Exercise data:
+--

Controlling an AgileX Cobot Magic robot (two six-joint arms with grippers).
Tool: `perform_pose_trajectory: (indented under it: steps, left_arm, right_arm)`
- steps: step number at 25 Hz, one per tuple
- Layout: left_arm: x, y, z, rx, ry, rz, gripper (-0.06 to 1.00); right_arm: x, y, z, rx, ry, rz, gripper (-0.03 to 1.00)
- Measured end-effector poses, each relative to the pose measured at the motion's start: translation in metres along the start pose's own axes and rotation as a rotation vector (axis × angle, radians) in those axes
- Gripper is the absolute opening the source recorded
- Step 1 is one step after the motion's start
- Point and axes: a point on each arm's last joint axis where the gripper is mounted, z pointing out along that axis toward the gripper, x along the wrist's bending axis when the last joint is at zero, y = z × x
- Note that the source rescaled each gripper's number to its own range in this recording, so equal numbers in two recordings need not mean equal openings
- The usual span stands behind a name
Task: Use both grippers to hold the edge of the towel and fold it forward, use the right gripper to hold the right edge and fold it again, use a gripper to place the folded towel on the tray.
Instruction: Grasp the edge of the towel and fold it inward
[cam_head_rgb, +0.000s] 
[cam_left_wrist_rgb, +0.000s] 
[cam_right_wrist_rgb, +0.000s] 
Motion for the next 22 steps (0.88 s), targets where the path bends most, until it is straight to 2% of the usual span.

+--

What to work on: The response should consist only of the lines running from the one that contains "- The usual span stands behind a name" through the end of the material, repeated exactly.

Response to this task:
- The usual span stands behind a name
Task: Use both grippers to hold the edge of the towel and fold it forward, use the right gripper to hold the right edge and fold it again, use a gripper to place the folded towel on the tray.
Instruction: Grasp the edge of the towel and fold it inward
[cam_head_rgb, +0.000s] 
[cam_left_wrist_rgb, +0.000s] 
[cam_right_wrist_rgb, +0.000s] 
Motion for the next 22 steps (0.88 s), targets where the path bends most, until it is straight to 2% of the usual span.

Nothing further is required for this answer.